I handed her another set of Daddy’s boxers, dripping wet, to hang up on the line that stretched between our tent and the neighbors’. She’d work herself up like this, listing it all, the mythical contents of some frosty fridge, until the pain that gnawed constant in our bellies yawned so wide in hers it came unhinged. Then it was my job to say the lentils and rice weren’t so bad and we were lucky to have them. And because on that morning’s hike out to our plot on the outskirts of the camp we’d seen that our plants had sprouted up, I was now able to say, “And your garden, it’s small, but it’s going to be blowing up with veggies.”

She clenched her teeth around a clothespin and reached for the next wet underthing.

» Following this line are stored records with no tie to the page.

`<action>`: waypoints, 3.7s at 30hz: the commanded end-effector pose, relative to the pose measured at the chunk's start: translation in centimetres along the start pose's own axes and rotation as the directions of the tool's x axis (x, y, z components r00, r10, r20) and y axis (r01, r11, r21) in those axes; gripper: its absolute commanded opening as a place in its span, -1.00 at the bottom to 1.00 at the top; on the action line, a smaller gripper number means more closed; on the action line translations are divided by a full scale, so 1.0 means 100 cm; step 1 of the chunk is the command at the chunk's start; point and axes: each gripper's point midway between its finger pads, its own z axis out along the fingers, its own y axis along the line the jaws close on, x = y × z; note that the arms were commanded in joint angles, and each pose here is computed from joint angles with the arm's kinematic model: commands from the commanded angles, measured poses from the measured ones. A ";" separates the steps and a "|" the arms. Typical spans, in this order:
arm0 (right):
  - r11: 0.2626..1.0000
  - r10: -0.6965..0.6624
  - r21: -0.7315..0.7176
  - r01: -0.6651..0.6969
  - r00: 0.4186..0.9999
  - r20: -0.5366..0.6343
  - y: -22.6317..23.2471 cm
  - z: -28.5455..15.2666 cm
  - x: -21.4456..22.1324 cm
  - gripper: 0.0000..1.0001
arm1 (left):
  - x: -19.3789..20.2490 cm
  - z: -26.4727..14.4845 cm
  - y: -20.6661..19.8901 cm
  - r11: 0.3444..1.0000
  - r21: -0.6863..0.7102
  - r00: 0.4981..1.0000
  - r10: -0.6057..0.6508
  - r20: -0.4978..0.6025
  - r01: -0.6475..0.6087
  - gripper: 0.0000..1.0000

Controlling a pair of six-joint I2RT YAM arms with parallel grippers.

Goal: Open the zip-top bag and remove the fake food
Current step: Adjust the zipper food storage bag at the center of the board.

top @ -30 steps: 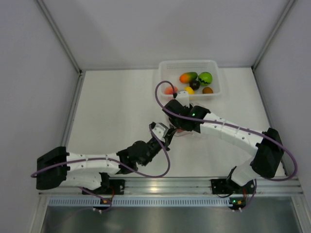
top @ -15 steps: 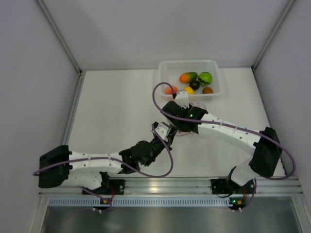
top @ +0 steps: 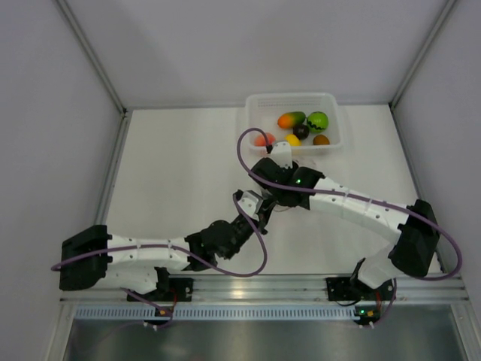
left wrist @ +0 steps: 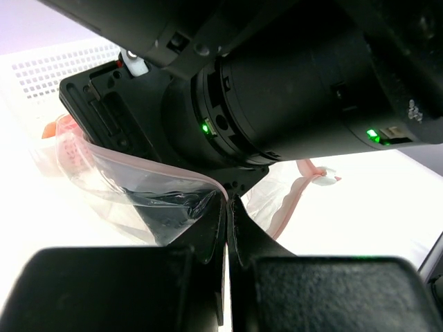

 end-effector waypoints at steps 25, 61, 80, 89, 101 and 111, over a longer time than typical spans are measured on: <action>0.996 0.021 -0.084 -0.013 0.996 0.092 -0.008 -0.043 -0.018 -1.00 | 0.021 0.005 0.025 0.988 -0.151 0.999 0.020 -0.026 -0.024 -1.00; 0.995 -0.002 -0.101 0.008 0.998 0.057 -0.003 -0.023 -0.013 -1.00 | 0.006 -0.003 0.017 0.994 -0.090 0.998 -0.062 0.014 0.063 -1.00; 0.996 -0.085 0.030 0.084 0.996 0.040 0.004 -0.018 -0.003 -1.00 | -0.013 -0.011 0.003 0.993 -0.057 0.994 -0.099 0.048 0.101 -1.00; 0.994 -0.005 0.108 0.003 1.000 0.017 -0.017 0.003 0.001 -1.00 | -0.016 -0.020 0.000 0.988 -0.066 0.989 -0.135 0.058 0.139 -1.00; 0.996 -0.043 0.080 0.045 0.999 -0.025 -0.006 0.011 0.007 -1.00 | -0.027 -0.020 0.009 0.989 -0.114 0.993 -0.090 0.079 0.099 -1.00; 0.993 -0.121 0.002 0.122 0.990 -0.075 0.021 0.011 0.022 -1.00 | -0.018 -0.020 0.025 0.974 -0.217 0.998 -0.051 0.041 0.059 -1.00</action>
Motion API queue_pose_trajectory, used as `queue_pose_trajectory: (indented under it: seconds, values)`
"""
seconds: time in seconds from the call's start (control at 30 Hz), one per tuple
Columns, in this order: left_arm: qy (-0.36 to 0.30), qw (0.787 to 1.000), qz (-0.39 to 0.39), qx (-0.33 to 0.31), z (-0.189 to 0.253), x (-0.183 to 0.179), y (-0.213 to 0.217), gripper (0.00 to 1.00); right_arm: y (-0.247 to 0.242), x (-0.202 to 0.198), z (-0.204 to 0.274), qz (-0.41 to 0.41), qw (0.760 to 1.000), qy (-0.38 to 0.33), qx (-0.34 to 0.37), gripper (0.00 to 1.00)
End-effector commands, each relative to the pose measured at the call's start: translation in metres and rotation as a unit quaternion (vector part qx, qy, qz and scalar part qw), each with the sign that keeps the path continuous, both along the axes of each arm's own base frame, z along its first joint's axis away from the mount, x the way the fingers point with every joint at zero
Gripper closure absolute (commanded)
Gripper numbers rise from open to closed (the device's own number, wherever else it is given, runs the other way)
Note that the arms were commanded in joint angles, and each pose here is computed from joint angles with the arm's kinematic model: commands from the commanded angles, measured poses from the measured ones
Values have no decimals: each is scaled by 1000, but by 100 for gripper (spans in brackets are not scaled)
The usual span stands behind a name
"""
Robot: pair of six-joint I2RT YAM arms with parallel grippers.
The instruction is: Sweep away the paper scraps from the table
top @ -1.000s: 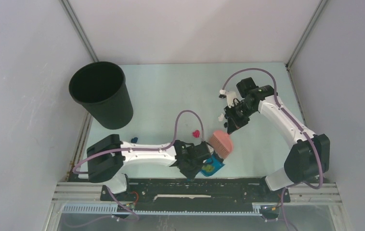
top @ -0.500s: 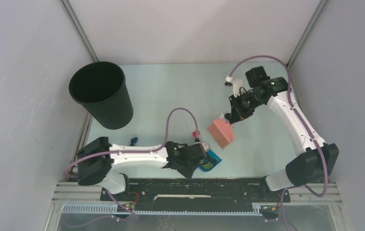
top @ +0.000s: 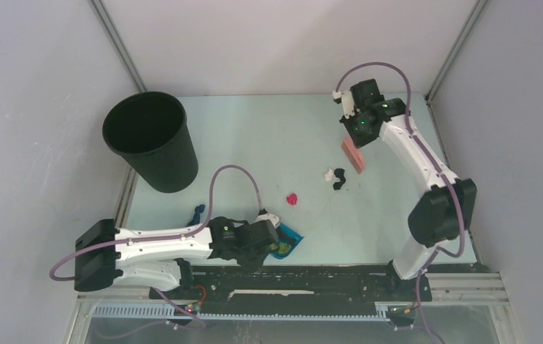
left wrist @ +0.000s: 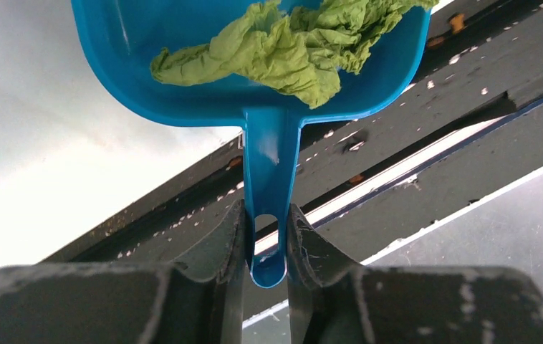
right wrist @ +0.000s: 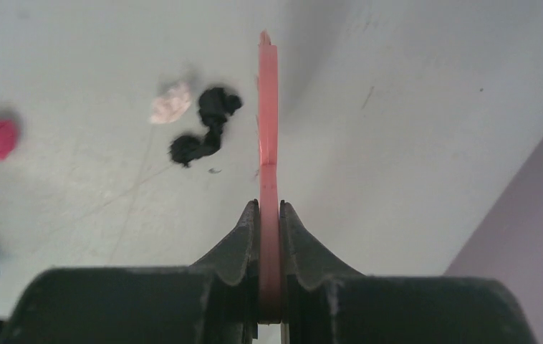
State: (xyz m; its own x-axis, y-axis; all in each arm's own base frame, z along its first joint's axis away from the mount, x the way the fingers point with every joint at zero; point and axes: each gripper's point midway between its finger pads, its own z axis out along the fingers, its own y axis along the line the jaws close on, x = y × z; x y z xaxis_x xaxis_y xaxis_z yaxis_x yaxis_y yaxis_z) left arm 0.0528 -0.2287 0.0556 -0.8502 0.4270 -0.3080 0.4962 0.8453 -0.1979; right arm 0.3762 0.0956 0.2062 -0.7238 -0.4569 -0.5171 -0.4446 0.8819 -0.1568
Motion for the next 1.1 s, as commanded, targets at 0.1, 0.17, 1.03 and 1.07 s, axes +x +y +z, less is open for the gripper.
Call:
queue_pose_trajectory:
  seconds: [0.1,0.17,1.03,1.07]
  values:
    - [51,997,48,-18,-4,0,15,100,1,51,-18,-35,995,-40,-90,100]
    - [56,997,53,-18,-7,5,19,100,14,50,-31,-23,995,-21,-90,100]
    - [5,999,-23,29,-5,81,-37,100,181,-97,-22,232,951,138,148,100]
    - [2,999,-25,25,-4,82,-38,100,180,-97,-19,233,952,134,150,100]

I was glad she didn’t fight me, because I would’ve had to add that we were lucky too for the sun that made her sweat, the rain that when it fell too hard flooded our platform tent and soaked the mats we slept on, since otherwise we couldn’t spare our rations for watering. The spring before, her garden gave so many peas that when the zucchini came up with summer I was relieved—at first. Then I didn’t mind when the patrol she shared with other growers lapsed overnight and we were raided, the squash showing up the next day at market and Daddy refusing to buy.

I didn’t realize at the time—when, before the snows were set to fall, we packed what we could into the car and headed south, leaving everything else, our foreclosed house, our inground pool, her hair dryer, behind—how hopeful she must have been to have brought the seeds at all. Those tiny packets were one thing that fit easily in her dress pockets next to her jewelry, when more than halfway down the length of I-75, the gas stations ran out of gas and we had to leave the car behind too. I had just figured, after weeks of walking with the caravan with whom we’d fallen in had finally ended at the camp, that this was what she had been picturing all along, what she and Daddy had been pointing us toward from the start. Later they let out that it’d been Grandma’s, the retirement community clear down where orange groves once had been, though she had told us not to come. Her friends had turned against each other for the strain their families were putting on their meager resources and space.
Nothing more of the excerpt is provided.